ACTIVITY.
Copy out every line of the data that has the word "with" somewhere in it.

=== Begin Enclosure ===

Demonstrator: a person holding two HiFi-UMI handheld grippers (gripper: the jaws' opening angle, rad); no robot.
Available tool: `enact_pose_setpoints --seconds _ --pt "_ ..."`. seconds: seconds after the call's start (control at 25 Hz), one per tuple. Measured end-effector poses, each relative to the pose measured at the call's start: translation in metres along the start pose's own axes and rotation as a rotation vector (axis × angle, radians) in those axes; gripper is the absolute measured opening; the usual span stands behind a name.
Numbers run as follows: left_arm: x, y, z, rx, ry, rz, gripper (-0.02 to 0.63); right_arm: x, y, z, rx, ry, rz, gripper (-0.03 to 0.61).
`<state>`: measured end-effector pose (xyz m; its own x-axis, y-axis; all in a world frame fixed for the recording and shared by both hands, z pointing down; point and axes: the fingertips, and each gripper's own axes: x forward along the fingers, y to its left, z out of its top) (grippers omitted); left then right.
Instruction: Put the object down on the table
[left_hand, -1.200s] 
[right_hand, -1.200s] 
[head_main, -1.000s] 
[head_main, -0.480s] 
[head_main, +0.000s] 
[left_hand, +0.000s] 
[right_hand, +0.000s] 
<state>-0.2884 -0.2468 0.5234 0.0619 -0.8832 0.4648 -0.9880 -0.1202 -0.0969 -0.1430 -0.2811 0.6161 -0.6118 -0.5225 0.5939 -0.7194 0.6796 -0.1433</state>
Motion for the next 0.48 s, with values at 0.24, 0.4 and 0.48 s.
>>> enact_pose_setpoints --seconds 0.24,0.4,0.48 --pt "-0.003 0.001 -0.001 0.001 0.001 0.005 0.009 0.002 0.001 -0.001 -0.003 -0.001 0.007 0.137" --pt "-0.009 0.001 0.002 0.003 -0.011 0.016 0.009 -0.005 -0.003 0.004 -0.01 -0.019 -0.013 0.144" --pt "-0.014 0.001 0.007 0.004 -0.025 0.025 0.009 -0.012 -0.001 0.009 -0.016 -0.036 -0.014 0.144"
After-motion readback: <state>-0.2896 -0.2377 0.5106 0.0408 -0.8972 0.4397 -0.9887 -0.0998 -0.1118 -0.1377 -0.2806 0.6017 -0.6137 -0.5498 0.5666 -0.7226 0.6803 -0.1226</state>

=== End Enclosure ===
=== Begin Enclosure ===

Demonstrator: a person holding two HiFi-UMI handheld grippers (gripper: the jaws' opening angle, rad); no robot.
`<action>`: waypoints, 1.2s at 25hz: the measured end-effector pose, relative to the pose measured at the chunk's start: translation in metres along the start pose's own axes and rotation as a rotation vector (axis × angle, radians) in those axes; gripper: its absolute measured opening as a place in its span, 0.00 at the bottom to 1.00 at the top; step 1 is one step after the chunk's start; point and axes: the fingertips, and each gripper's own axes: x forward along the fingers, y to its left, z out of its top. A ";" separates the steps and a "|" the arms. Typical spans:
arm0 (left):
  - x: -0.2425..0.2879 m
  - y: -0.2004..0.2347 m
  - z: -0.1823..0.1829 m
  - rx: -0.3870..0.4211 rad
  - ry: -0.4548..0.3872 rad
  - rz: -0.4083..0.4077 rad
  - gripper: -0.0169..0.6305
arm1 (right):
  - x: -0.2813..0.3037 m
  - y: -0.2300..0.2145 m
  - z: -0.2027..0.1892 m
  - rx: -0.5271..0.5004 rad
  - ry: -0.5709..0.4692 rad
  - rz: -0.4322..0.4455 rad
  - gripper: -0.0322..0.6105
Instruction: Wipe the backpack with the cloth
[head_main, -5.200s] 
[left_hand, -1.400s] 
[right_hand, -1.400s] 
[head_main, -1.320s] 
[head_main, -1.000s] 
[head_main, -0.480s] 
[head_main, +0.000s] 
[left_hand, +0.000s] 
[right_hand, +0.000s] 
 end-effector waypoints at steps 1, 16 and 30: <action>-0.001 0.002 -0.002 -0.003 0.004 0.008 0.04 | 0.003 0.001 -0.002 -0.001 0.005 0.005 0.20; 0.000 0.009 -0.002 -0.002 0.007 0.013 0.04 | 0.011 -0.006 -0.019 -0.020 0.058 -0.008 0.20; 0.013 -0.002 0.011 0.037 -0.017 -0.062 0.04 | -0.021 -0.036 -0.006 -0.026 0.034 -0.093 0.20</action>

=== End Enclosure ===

REPLY TO THE EXERCISE.
Motion for the next 0.48 s, with values at 0.24, 0.4 and 0.48 s.
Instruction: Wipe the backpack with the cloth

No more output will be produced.